Patients and Sample Collection

NPS specimens were collected in an ongoing nationwide surveillance program from consecutive infants <2 years of age who presented with AOM in outpatient practice [17]. The study period included 4 winter seasons: December 2004–February 2005, November 2006–March 2007, November 2007–March 2008, and November 2008–March 2009 [18]. Data on age, sex, place of residence, antimicrobial treatment during the previous 8 weeks, the number of AOM episodes during the previous 12 months, current use of day care, and vaccination with PCV7 were obtained at the time of sample collection. In Switzerland, PCV7 was added to the routine vaccination schedule in 2006. Therefore, season 1 (2004–2005) was designated as the prevaccine season (Table 1). Of a total of 218 NPS specimens collected during the study period, 153 were selected for this study. Twenty-five and 40 NPS specimens were excluded because they did not have sufficient DNA or were lacking clinical information, respectively.

Table 1.

Sociodemographic and Clinical Characteristics of Study Infants With Acute Otitis Media and Healthy Control Infants

	Infants With AOMa		Controlsb
Characteristic	No.	%	No.	%
Age, y
0	61	40	5	50
1	92	60	3	30
2	0	0	2	20
Sex, female	74	48	6	60
Antibiotic exposurec	39	26	1	10
Day care used	54	35	0	0
Streptococcus pneumoniae carriagee	80	52	1	10
PCV7 vaccinated	87	57	7	70
Post–vaccine seasonf	122	80	10	100
Past AOM episodesg
≤1 episode	118	83	0	0
≥2 episodes	25	17	0	0

Abbreviations: AOM, acute otitis media; PCV7, heptavalent conjugated pneumococcal polysaccharide vaccine.
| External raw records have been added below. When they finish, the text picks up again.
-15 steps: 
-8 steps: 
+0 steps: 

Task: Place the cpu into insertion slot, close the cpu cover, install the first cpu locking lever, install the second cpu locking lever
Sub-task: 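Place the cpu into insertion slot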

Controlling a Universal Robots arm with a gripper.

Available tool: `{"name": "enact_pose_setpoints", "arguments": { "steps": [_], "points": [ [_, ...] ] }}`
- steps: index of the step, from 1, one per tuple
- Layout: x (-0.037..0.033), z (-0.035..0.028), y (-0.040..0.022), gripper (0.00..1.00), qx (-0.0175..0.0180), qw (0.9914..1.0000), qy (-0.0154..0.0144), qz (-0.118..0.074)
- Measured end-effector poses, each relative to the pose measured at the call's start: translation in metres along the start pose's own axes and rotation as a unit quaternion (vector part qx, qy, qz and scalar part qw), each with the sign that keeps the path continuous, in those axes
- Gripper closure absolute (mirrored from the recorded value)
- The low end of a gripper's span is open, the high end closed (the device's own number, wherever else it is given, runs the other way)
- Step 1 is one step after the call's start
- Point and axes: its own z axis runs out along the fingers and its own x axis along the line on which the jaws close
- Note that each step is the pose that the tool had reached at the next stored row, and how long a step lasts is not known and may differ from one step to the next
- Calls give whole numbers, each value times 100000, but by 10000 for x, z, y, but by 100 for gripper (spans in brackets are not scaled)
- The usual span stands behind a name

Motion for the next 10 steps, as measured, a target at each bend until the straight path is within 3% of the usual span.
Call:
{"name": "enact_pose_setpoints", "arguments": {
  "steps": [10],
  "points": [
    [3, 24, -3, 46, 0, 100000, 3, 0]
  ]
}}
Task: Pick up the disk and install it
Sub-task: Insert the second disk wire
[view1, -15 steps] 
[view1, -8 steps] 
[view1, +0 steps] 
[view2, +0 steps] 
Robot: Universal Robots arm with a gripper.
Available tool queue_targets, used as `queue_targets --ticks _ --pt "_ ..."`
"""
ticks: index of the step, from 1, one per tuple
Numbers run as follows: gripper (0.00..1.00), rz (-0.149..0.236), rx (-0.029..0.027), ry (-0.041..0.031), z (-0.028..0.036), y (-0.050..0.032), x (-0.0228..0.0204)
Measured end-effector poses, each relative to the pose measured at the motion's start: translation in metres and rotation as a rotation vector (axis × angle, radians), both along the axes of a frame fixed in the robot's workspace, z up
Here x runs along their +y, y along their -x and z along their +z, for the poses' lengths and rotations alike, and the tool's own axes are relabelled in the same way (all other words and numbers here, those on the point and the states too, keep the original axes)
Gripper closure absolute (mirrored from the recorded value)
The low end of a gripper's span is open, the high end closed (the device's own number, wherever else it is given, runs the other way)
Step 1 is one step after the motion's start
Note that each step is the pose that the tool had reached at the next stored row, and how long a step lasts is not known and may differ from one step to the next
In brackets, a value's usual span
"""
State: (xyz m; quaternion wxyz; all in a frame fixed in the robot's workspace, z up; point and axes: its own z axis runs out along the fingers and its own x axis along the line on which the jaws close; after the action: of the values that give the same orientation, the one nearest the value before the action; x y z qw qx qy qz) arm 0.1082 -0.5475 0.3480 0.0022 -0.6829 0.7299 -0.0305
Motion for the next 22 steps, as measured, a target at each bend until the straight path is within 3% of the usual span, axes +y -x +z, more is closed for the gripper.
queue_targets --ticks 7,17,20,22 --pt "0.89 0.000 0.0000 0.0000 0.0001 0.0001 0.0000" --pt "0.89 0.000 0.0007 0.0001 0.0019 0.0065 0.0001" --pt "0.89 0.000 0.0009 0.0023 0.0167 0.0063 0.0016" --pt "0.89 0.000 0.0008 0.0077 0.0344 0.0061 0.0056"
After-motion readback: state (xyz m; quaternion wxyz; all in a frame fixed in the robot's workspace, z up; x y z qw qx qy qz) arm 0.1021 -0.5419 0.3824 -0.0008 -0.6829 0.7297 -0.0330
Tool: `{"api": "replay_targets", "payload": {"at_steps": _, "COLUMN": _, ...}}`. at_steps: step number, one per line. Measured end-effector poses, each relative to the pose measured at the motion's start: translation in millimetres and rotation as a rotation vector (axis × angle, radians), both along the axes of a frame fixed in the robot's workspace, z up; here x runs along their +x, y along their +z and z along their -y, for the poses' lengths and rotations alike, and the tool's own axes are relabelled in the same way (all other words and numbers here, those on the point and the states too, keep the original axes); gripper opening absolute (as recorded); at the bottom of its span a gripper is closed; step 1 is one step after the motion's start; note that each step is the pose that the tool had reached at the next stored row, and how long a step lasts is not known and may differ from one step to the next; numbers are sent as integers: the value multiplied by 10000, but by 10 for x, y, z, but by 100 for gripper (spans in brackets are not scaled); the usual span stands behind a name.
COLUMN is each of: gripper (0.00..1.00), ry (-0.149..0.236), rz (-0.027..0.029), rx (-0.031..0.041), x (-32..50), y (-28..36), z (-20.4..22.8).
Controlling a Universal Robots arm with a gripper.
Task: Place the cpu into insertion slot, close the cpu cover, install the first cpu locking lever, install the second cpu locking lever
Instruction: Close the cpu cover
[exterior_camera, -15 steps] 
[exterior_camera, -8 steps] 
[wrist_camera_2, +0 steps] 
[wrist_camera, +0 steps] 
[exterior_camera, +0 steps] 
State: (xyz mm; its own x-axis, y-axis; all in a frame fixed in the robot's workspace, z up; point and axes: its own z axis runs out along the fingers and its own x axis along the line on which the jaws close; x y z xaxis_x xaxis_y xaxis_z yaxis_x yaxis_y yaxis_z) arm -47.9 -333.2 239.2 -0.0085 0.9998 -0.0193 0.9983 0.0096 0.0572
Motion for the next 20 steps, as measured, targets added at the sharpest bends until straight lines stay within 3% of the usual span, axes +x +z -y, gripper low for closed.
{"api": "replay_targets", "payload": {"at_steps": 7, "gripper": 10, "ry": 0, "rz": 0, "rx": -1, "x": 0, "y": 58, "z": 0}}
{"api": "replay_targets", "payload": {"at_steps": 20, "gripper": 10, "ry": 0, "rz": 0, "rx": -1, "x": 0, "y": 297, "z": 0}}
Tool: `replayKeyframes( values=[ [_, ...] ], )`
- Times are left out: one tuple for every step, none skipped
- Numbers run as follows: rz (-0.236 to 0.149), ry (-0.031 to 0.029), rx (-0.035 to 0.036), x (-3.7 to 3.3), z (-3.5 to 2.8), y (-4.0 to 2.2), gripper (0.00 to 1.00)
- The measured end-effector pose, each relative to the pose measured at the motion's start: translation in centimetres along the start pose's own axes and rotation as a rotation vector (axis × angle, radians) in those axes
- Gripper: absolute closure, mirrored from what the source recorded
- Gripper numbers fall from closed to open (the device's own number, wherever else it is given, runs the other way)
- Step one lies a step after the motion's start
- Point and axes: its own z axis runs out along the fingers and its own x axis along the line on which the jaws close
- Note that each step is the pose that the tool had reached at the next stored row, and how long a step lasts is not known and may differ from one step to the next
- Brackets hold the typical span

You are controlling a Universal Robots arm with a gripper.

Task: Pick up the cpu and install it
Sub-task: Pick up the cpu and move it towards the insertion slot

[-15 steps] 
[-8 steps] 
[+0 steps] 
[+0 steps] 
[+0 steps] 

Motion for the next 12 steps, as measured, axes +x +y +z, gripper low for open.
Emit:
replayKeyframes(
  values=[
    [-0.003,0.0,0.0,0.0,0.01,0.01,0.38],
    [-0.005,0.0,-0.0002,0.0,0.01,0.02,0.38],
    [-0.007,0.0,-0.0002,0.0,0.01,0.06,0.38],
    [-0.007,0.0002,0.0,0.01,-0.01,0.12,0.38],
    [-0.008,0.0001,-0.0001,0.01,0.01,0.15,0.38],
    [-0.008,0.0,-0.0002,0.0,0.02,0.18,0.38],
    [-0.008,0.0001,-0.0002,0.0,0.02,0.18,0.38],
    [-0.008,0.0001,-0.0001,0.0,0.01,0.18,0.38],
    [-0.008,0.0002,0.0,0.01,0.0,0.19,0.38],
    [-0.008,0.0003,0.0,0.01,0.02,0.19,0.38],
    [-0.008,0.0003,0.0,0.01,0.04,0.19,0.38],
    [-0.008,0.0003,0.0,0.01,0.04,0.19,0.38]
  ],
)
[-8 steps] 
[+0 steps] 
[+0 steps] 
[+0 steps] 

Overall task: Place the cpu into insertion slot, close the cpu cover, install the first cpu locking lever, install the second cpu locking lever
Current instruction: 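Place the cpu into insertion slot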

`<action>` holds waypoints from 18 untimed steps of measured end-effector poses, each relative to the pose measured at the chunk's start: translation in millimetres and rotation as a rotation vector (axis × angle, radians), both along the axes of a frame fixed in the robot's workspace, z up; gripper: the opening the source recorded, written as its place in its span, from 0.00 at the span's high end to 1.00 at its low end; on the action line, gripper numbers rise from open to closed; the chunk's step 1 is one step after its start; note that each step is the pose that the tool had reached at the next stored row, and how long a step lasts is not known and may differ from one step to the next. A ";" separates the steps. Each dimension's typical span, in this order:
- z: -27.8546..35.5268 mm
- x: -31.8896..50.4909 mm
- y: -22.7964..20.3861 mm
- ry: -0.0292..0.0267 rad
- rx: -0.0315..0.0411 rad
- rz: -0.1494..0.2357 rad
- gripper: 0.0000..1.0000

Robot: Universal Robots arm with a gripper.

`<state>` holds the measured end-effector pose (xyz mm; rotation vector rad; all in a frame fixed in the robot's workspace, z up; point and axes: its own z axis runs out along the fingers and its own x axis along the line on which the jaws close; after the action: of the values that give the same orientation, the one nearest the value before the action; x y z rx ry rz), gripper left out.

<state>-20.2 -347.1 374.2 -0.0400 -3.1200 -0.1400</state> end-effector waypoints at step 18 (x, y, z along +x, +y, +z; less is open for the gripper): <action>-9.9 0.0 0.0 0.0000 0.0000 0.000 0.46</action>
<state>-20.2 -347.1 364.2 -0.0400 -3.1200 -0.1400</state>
General practitioners contributing the 153 nasopharyngeal swabs of infants with AOM are part of the Swiss Sentinel Surveillance Network [17].

The 10 control infants were recruited at the outpatient clinic of the University Hospital of Berne.

Antibiotic exposure during the 8 wk before swab collection.

Current day care usage: no information available for 10 samples.

S. pneumoniae carriage results derived from culture.

PCV7 was added to the routine vaccine schedule for infants in 2006.

Number of AOM episodes during the past 12 mo; no information available for 10 samples.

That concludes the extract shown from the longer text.